- Education: Middlebury College (BSc, 1974) University of British Columbia (MSc, 1977; PhD, 1982)
- Awards: Murchison Medal (2010) Schlumberger Medal (2010)
- Scientific career
- Fields: Geochronology and isotope geology
- Workplaces: Canadian Geological Survey British Geological Survey
- Thesis: Cenozoic thermal and tectonic history of the Coast Mountains of British Columbia: as revealed by fission track and geological data and quantitative thermal models (1982)
- Doctoral advisor: Richard Lee Armstrong

= Randall R. Parrish =

American isotope geologist

Randall Richardson Parrish is an isotope geologist, who has developed improved methods of dating minerals and rocks using isotope geochronology.

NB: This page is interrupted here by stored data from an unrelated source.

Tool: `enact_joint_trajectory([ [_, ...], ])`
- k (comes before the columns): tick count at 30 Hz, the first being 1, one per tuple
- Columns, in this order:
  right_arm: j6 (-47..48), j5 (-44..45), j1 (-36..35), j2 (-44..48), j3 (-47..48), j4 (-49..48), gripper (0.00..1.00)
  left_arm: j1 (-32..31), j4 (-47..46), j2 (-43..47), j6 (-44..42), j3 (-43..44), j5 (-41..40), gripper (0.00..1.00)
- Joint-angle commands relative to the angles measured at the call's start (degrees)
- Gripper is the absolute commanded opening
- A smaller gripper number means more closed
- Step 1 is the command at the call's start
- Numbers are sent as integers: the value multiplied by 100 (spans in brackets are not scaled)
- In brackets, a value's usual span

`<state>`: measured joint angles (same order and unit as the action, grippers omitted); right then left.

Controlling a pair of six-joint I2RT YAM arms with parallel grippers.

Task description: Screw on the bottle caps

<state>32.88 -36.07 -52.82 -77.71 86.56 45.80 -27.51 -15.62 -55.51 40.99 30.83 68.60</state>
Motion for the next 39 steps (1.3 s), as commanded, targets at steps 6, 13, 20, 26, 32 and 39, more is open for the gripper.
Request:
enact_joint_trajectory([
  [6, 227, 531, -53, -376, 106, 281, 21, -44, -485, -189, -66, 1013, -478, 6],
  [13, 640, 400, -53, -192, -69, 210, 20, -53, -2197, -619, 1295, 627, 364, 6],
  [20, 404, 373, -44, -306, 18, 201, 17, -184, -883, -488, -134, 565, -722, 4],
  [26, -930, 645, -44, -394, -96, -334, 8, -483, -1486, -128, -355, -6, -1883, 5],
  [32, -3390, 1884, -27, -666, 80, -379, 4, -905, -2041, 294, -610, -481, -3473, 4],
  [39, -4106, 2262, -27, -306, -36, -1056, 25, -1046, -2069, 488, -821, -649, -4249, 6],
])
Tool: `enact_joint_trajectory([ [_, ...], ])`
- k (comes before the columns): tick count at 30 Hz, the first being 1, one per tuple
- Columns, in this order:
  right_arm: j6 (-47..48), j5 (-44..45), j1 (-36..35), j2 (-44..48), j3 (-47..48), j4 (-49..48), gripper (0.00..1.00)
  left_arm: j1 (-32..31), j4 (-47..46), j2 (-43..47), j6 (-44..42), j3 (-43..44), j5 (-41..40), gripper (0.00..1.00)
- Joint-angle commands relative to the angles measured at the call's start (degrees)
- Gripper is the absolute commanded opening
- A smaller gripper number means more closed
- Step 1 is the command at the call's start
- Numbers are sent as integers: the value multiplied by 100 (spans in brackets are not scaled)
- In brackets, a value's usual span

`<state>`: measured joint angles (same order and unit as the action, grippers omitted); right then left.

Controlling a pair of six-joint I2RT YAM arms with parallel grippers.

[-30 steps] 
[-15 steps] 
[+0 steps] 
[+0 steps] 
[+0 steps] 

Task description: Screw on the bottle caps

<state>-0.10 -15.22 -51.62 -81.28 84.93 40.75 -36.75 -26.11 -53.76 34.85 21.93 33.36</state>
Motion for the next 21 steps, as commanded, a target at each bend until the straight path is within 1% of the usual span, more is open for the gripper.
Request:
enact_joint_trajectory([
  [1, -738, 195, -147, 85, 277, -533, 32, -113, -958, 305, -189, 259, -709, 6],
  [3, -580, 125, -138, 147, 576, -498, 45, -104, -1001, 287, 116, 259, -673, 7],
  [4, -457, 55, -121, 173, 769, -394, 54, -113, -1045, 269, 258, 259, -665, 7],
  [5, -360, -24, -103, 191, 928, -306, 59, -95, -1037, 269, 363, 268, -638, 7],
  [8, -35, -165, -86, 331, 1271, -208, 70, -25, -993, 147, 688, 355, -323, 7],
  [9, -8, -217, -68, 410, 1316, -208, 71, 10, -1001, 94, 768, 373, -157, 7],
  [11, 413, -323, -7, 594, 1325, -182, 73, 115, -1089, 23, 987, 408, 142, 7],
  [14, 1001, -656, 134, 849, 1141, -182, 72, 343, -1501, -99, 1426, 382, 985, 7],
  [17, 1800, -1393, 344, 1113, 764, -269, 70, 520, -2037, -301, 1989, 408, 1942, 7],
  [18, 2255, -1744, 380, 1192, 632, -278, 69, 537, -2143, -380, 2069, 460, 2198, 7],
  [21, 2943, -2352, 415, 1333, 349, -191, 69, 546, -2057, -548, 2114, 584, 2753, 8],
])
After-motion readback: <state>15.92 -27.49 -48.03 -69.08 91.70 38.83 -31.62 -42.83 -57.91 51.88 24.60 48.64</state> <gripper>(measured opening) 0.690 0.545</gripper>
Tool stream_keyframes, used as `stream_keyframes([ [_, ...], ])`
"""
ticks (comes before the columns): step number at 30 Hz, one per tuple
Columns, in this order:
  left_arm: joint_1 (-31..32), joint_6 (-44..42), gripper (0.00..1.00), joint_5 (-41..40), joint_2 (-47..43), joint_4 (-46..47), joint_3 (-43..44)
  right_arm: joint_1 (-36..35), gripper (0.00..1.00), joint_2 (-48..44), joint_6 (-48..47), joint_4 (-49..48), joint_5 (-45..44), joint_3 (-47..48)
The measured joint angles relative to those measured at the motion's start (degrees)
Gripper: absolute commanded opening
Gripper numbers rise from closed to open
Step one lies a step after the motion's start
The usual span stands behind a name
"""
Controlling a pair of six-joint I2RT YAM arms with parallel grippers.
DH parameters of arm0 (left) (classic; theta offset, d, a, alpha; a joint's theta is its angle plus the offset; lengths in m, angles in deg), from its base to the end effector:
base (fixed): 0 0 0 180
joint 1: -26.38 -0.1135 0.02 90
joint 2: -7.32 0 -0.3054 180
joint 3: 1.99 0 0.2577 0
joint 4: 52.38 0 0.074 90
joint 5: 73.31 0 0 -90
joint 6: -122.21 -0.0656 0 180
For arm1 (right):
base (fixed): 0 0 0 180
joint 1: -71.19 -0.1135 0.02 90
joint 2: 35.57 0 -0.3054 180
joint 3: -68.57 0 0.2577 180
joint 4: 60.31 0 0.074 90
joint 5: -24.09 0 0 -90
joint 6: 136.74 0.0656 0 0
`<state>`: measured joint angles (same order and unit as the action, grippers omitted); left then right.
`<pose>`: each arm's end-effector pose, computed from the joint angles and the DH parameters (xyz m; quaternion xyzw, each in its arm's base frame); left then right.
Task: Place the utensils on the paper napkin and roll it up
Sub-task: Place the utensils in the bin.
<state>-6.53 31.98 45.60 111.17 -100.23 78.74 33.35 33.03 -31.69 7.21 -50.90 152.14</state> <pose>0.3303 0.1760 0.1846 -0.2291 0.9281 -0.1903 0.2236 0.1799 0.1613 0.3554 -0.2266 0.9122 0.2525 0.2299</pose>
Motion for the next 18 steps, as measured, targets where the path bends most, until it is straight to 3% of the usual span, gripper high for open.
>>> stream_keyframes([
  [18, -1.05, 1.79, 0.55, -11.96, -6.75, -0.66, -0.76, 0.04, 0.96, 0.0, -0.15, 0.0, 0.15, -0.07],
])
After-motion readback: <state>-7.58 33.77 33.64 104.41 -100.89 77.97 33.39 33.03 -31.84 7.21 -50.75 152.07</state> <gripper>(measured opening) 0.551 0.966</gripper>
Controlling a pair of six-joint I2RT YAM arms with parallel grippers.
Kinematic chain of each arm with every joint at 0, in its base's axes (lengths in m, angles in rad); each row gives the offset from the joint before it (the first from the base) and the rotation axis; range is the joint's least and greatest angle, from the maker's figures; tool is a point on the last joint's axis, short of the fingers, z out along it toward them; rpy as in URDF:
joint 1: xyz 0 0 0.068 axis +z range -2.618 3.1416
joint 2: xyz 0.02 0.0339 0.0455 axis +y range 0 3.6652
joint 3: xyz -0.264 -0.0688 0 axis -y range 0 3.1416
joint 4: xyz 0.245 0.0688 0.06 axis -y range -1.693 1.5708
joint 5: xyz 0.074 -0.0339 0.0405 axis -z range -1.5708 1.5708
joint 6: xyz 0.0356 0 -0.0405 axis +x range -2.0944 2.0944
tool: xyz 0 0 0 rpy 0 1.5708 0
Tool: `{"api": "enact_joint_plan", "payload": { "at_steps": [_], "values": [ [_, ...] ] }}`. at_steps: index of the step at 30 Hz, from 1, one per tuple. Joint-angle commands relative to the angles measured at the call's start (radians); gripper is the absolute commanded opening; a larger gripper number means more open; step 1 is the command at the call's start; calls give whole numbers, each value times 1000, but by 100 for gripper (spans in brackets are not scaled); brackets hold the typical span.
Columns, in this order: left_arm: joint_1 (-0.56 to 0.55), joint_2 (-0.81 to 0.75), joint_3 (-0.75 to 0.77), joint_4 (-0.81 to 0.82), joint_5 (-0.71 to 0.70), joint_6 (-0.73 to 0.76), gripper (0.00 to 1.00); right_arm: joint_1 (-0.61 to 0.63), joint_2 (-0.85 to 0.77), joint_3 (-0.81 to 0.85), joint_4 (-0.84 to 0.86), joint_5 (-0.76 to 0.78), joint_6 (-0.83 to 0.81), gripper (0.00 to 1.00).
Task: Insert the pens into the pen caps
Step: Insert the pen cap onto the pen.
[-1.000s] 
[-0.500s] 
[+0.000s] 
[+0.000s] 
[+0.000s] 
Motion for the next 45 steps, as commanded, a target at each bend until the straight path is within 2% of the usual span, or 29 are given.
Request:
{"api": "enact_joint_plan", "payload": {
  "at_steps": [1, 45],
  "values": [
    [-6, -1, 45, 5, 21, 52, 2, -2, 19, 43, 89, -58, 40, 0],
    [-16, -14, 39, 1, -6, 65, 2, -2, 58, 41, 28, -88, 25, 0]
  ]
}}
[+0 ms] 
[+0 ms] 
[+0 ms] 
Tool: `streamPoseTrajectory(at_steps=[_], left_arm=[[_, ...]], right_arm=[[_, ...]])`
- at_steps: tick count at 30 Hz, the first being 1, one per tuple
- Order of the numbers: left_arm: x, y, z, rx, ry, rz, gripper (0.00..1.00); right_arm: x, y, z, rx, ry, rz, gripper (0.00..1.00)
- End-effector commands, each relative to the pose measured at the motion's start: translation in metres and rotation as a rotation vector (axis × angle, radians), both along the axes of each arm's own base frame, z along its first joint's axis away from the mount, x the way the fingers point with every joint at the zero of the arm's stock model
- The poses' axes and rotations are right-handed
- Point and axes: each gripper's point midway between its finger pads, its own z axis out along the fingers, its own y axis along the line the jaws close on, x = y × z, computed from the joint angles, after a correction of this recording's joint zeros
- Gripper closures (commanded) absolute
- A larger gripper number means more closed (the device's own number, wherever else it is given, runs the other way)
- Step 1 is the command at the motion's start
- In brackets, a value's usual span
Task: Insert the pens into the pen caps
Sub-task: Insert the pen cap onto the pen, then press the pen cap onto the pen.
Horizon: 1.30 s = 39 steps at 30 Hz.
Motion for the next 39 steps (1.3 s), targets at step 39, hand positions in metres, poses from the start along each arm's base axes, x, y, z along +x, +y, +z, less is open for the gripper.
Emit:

He was awarded the Murchison Medal of the Geological Society of London in 2010.
==Education==
Parrish studied geology at Middlebury College, Vermont, and graduated in 1974 with a senior thesis on the tectonics and metamorphism of central Vermont. He then moved to the University of British Columbia, where he completed an MSc in 1977 with a study of some crystalline rocks of the Canadian Shield, and a PhD in 1982 with a study of the geological history of the Coast Mountains of British Columbia.
==Career==
During his career, Parrish worked initially for the Canadian Geological Survey. Later, Parrish worked for the British Geological Survey, where he was head of the NERC isotope geosciences laboratory. In these roles, Parrish worked on multiple applications of isotope systems to the dating of geological events and processes, in settings from the Himalaya to the Canadian Shield. Parrish was awarded the Murchison Medal of the Geological Society of London in 2010, for his "fundamental contributions to geoscience through isotope geochronology". He was also awarded the Schlumberger Medal of the Mineralogical Society of Great Britain and Ireland in 2010 for scientific excellence in mineralogy and its applications.

In 2021, Parrish published a report on Gulf War syndrome. Parrish and his colleagues measured the isotopic composition of tiny amounts of uranium in urine samples, to establish how much exposure soldiers may have had to the depleted uranium that had been used in anti-tank munitions during the 1990-1991 Gulf War. Parrish’s study showed that there was no evidence to link depleted uranium to the syndrome.